In November 2021, Mulder was signed by Leicestershire County Cricket Club to play in England during the 2022 season. In July 2022, in the County Championship, Mulder scored his maiden double century in first-class cricket with 235 not out.

==International career==
In October 2017, he was added to South Africa's ODI squad for their series against Bangladesh and made his international debut on 22 October aged 18.

In February 2018, he was named in South Africa's Test squad for their series against Australia, but did not play, and in August 2018 was named in the Twenty20 International (T20I) squad for the one-off match against Sri Lanka, but again did not play in the fixture. In January 2019, he was again named in South Africa's T20I squad, this time for their series against Pakistan, but did not play again. In February, Mulder was once again named in South Africa's squad, this time for their Test series against Sri Lanka. He made his Test debut during the series.

In April 2021, Mulder was added to South Africa's T20I squad for their series against Pakistan. He made his T20I debut during the series. In September 2021, he was named in South Africa's squad for the 2021 ICC Men's T20 World Cup.

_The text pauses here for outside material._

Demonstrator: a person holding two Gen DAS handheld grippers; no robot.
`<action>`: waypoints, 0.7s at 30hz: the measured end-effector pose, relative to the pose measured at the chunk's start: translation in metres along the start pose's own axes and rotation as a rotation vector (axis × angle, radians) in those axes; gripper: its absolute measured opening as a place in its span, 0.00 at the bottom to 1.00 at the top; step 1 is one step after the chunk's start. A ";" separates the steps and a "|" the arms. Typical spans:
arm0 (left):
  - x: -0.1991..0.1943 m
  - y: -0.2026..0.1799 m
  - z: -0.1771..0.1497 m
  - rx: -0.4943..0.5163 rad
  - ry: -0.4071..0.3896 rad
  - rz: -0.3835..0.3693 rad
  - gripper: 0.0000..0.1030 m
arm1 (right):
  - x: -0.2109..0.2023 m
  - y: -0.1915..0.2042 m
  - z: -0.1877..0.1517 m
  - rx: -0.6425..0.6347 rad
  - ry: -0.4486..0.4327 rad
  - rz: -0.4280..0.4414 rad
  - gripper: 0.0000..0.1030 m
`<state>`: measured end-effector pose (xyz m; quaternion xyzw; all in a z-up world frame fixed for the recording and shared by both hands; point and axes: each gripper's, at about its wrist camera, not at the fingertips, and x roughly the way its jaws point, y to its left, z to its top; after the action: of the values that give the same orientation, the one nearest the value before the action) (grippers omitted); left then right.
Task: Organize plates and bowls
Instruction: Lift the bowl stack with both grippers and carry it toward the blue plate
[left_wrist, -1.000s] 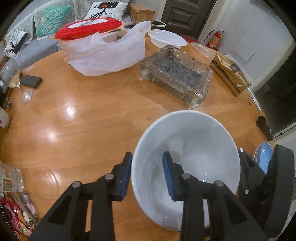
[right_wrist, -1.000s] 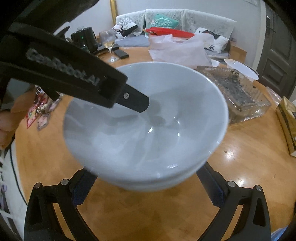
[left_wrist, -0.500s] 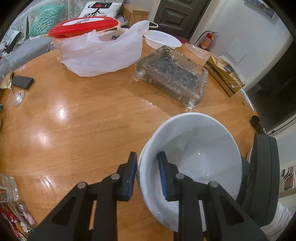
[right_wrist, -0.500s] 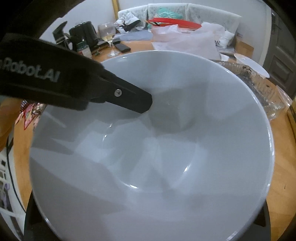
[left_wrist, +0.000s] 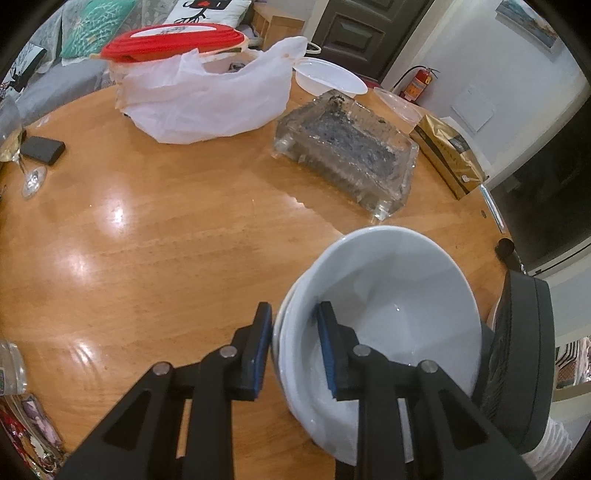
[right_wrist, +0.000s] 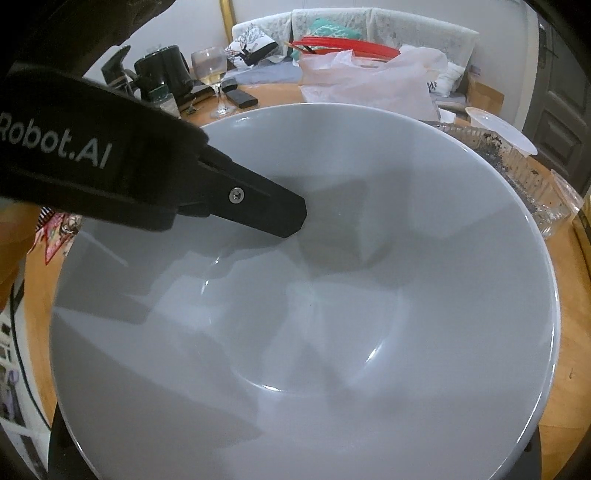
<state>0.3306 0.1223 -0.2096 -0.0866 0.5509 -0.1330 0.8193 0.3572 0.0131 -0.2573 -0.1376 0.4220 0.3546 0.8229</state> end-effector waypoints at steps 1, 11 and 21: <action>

Mulder scored his first Test century against Bangladesh in October 2024, making 105 not out. In June 2025 he scored his second Test century, making 147 against Zimbabwe in the first Test at Bulawayo. He was named captain for the second Test of the series, scoring 367 not out before declaring the South African first innings. This set new records for South Africa's highest individual Test score, the highest by a captain in a Test match, and was 33 runs short of the 400 not out that West Indian Brian Lara scored against England in 2004. In a post match interview, Mulder said that he did not want to break Lara's record out of respect for him as a "legend".